Looking down on Netarts Bay from the town of Netarts. The tide is slowly coming in. There are nearly 500 harbor seals which make their home in this bay. Later, as we waded in the bay, we saw over 100 of them climb onto the sand bar in the distance to sleep.
Amy saying "Would you please put that camera down and help?"
Layn and Rachel
We found 2 of these, and I think they're a crustacean called a cumacean. One fell out of the mouth of a fish as we cleaned it. Tucked underneath is its slender abdomen.
Large shells were ideal for holding small organisms for photographs. This one contains a small seastar, crab, several sculpins (possibly fluffy sculpins Oligocottus snyderi), a penpoint gunnel Apodichthys flavidus, and a small clam.
Kelp crab Pugettia producta
Jay and moon snail Polinices lewisii. This is our largest intertidal snail. It is a pure carnivore and feeds by drilling holes in clams and sucking out their tissue.
Moon snail close-up
Shrimp and sculpins were especially numerous. This may be the tidepool sculpin Oligocottus maculosus.
Within 1-1/2 hours, all of the exposed intertidal areas in the first photo were covered with water, and boats were moving into the area. This productive and scenic bay is enjoyed by many people and we were glad to be among them.
We found an interesting invertebrate in our net which we hadn't seen before.

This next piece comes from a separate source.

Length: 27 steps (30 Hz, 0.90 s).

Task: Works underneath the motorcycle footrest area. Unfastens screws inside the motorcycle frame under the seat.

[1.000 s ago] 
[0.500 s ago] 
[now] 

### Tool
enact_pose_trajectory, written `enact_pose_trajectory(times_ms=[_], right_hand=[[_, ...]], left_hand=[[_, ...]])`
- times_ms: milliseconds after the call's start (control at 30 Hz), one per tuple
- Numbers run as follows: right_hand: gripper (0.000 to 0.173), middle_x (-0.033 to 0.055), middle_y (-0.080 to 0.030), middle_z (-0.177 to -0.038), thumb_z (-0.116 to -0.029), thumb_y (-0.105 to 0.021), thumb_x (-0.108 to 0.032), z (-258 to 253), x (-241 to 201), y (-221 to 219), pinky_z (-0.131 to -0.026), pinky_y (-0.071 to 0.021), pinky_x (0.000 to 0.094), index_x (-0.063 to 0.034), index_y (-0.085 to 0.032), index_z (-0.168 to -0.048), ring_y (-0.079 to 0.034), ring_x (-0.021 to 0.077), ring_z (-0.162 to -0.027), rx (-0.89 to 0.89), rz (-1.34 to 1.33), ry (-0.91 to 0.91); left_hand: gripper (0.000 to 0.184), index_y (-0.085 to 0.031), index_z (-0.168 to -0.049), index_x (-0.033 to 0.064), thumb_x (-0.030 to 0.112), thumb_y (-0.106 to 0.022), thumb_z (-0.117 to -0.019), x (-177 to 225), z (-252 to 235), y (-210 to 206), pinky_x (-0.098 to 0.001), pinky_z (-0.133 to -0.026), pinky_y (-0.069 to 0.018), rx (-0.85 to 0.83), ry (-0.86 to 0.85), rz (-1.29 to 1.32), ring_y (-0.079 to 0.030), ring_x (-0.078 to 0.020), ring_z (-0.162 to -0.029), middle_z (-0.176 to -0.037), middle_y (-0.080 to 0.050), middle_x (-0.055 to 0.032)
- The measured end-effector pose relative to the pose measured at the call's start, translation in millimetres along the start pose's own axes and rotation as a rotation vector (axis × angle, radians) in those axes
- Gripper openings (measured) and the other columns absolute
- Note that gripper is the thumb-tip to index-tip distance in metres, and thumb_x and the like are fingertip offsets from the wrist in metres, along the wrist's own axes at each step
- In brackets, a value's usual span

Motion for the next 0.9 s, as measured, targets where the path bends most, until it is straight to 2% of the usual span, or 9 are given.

It looked like a fish eye, because it was globe-shaped, about 2 cm in diameter and clear. Dan Logan casually mentined that it looked like a gooseberry, and it did. He speculated that it may be some type of Ctenophore (comb jelly). Back at the cabin, a review of the book Seashore Life of the Northern Pacific Coast, by Eugene N. Kozloff, revealed that it was Pleurobrachia bachei, the "sea gooseberry". Once again Dan proved his genius to us all! We think we'll keep him.

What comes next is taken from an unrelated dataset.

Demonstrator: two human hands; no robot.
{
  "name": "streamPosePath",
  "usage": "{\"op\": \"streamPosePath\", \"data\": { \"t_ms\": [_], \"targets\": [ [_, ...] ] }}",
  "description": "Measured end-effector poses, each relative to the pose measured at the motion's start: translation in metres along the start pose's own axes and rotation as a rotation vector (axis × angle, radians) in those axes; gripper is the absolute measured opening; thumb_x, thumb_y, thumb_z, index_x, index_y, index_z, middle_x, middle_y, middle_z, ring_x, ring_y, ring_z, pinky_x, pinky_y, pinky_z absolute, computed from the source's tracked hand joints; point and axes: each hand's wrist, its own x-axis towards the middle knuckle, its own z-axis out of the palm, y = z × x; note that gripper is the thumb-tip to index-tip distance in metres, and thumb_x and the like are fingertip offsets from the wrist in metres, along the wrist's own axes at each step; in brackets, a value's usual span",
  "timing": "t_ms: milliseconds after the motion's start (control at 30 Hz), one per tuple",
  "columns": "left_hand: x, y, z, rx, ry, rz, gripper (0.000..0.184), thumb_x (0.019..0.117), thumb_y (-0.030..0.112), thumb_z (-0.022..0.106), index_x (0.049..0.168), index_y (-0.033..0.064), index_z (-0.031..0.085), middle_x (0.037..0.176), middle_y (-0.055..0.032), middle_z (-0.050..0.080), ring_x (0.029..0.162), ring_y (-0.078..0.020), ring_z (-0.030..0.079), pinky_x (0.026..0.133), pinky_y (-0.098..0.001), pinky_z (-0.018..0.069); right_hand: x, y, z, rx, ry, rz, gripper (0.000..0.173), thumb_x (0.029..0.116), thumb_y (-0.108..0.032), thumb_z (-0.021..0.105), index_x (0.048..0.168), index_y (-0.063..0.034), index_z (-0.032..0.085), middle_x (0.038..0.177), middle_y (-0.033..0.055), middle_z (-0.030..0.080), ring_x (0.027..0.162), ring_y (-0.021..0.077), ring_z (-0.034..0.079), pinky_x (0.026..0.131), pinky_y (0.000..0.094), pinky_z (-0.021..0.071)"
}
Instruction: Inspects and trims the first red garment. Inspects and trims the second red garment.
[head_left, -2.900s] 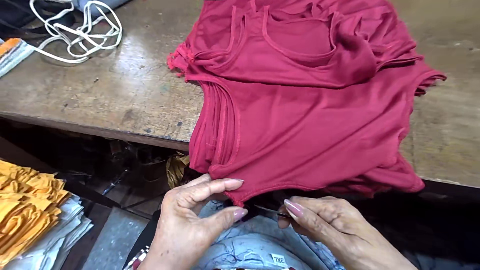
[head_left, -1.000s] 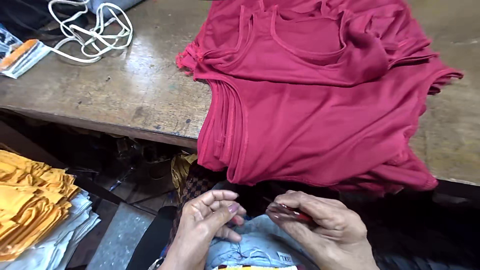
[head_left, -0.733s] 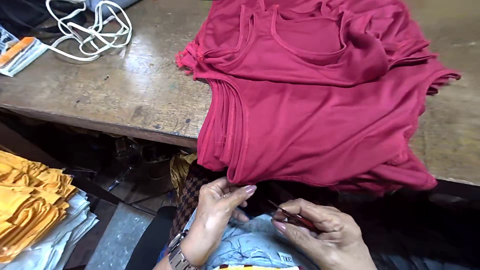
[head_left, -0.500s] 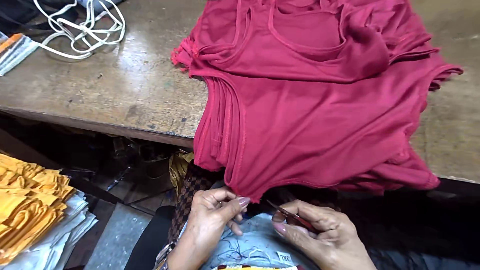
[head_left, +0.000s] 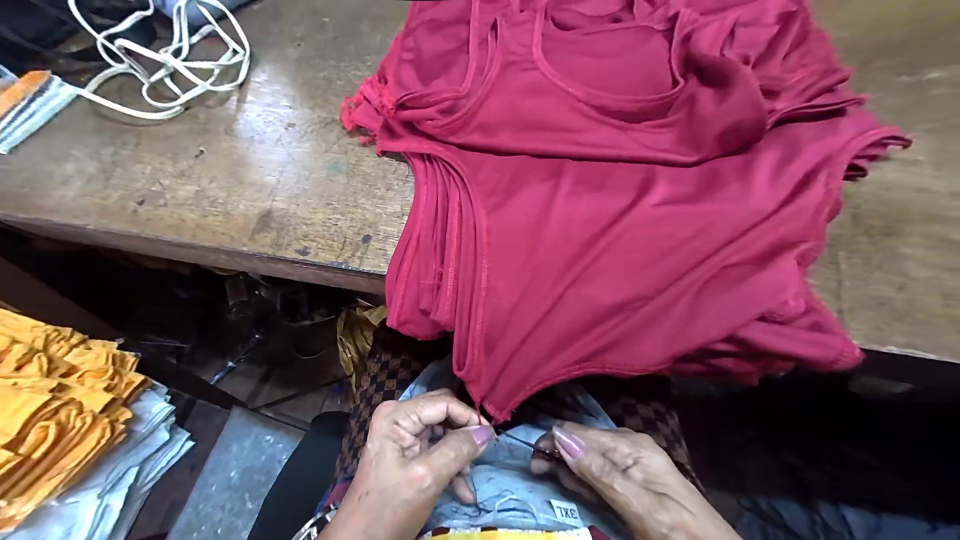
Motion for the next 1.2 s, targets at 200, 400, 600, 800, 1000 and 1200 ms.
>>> {"op": "streamPosePath", "data": {
  "t_ms": [200,400,600,800,1000,1200],
  "targets": [
    [-0.007,0.004,0.002,-0.006,0.025,0.003,0.009,0.0937,0.008,0.069,0.09,0.0018,0.075,0.081,-0.0061,0.07,0.059,-0.0121,0.067,0.05,-0.0268,0.0598,0.007,-0.006,0.008,0.04,0.003,0.04,0.038,0.1093,-0.027,0.046,0.089,-0.0072,0.072,0.066,-0.0075,0.056,0.057,-0.0033,0.046,0.051,0.0155,0.0373],
    [-0.007,0.006,0.002,-0.008,0.028,-0.005,0.009,0.0937,0.007,0.069,0.089,0.0019,0.075,0.078,-0.0062,0.071,0.058,-0.012,0.067,0.05,-0.0268,0.0596,0.008,-0.008,0.013,0.049,0.052,0.059,0.039,0.1094,-0.027,0.046,0.089,-0.0076,0.073,0.065,-0.0075,0.056,0.056,-0.0027,0.046,0.051,0.0156,0.0366],
    [-0.006,0.005,0.007,-0.034,0.01,-0.019,0.009,0.0939,0.005,0.067,0.089,0.0012,0.074,0.077,-0.0061,0.071,0.058,-0.0118,0.067,0.05,-0.0267,0.0596,0.008,-0.007,0.013,-0.059,0.089,0.05,0.04,0.109,-0.03,0.048,0.087,-0.0087,0.073,0.067,-0.0053,0.059,0.058,0.0004,0.05,0.052,0.0192,0.0394],
    [-0.006,0.003,0.009,-0.052,0.022,-0.018,0.009,0.0941,0.006,0.068,0.089,0.0012,0.074,0.076,-0.0063,0.071,0.058,-0.0121,0.067,0.05,-0.0268,0.0596,0.002,-0.016,0.012,-0.111,0.071,0.059,0.04,0.1104,-0.027,0.045,0.09,-0.0053,0.072,0.067,-0.0023,0.059,0.057,0.0026,0.051,0.052,0.0214,0.041],
    [-0.006,0.002,0.009,-0.043,0.031,-0.006,0.01,0.0936,0.006,0.067,0.089,0.0007,0.074,0.075,-0.0076,0.071,0.057,-0.0127,0.067,0.05,-0.0272,0.0597,0.002,-0.014,0.017,-0.173,0.161,0.059,0.041,0.1095,-0.029,0.047,0.083,-0.0089,0.071,0.063,-0.0049,0.057,0.054,0.0017,0.049,0.05,0.0223,0.0386],
    [-0.006,0.002,0.008,-0.04,0.004,0.005,0.01,0.0932,0.006,0.068,0.087,0.0008,0.074,0.077,-0.0072,0.07,0.057,-0.0132,0.067,0.051,-0.0277,0.0604,0.005,-0.008,0.021,-0.254,0.21,0.033,0.043,0.1091,-0.032,0.045,0.079,-0.0125,0.069,0.059,-0.0065,0.054,0.052,0.0017,0.047,0.048,0.024,0.0361]
  ]
}}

We then went on to enjoy other activities like fishing and birdwatching. We angled at a nearby jetty and caught 4 species of fish: pile perch, kelp greenling, brown rockfish and Pacific staghorn sculpin.

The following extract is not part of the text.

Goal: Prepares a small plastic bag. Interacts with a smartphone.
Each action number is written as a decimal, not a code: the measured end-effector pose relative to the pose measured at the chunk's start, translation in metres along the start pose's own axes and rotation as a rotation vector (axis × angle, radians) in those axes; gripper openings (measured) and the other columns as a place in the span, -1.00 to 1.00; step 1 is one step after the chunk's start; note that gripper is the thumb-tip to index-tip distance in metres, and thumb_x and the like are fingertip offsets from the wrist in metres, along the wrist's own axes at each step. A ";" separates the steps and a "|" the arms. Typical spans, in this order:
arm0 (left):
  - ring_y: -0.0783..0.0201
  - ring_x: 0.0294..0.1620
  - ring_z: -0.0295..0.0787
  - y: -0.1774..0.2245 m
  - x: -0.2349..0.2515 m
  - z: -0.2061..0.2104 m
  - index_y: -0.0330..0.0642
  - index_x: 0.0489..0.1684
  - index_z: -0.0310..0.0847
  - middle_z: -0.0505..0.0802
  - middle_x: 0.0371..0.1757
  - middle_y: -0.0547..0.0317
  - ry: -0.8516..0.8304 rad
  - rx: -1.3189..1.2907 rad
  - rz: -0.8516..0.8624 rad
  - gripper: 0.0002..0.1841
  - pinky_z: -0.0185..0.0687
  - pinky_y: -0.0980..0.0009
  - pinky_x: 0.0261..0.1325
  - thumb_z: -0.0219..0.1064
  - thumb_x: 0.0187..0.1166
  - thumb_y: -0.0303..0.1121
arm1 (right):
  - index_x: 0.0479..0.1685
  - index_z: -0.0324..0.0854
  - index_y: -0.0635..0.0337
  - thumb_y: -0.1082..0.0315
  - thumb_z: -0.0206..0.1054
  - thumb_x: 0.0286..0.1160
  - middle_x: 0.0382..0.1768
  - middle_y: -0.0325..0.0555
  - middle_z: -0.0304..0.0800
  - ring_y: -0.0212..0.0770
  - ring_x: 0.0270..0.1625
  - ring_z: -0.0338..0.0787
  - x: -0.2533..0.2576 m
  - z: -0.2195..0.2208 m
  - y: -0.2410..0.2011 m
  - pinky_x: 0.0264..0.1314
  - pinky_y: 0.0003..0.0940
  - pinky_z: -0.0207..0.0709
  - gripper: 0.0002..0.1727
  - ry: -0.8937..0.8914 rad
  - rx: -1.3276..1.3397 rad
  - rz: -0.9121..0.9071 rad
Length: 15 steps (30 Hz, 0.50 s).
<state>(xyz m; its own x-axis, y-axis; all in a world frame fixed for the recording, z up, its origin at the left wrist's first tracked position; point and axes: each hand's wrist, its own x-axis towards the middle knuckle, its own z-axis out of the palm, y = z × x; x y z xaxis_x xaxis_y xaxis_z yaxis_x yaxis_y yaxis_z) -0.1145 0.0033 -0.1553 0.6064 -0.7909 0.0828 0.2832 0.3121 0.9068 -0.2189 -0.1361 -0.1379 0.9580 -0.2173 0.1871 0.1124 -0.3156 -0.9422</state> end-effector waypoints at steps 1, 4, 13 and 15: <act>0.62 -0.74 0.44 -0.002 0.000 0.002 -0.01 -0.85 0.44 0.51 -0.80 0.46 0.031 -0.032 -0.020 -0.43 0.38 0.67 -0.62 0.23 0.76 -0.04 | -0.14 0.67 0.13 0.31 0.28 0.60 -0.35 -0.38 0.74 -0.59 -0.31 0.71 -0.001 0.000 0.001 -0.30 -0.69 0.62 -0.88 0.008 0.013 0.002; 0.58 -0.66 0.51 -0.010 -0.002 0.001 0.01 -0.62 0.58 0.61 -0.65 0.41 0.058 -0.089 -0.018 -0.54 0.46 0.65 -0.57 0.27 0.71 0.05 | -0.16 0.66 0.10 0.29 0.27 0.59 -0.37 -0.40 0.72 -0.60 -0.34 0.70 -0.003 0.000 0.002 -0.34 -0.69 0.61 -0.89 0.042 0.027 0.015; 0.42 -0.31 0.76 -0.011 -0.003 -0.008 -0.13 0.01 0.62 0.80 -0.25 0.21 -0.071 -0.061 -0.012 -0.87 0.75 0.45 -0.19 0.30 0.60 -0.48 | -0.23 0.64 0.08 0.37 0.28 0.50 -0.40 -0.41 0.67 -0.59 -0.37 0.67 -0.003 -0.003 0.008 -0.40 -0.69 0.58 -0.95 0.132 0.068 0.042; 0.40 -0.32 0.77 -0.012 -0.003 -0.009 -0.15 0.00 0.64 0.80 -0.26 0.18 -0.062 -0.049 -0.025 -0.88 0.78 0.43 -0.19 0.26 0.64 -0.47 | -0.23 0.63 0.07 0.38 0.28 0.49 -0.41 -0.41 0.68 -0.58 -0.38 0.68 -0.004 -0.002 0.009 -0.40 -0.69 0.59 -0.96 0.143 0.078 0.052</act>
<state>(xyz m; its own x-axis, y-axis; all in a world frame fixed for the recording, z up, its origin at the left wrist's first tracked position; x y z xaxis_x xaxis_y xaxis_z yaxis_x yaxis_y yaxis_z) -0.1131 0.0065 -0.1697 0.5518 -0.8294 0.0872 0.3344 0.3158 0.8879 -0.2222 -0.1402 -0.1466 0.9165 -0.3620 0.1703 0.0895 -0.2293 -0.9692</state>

Wayne and Rachel fishing at the jetty
shiner surfperch up close
Norm and brown rockfish
3 amigos holding one mighty big Pacific staghorn sculpin
We caught quite a few Dungeness crabs, too
Back at the cabin, Dan gave a demonstration on fish anatomy and aging fish with scales and otoliths. We enjoyed a delicious meal and a slide show and chatted until we were too tired to stay awake. The next day on our way home we enjoyed fresh ice cream at the nearby Tillamook cheese and ice cream factory and visited a salmon and trout hatchery. Then we headed home after our eventful weekend.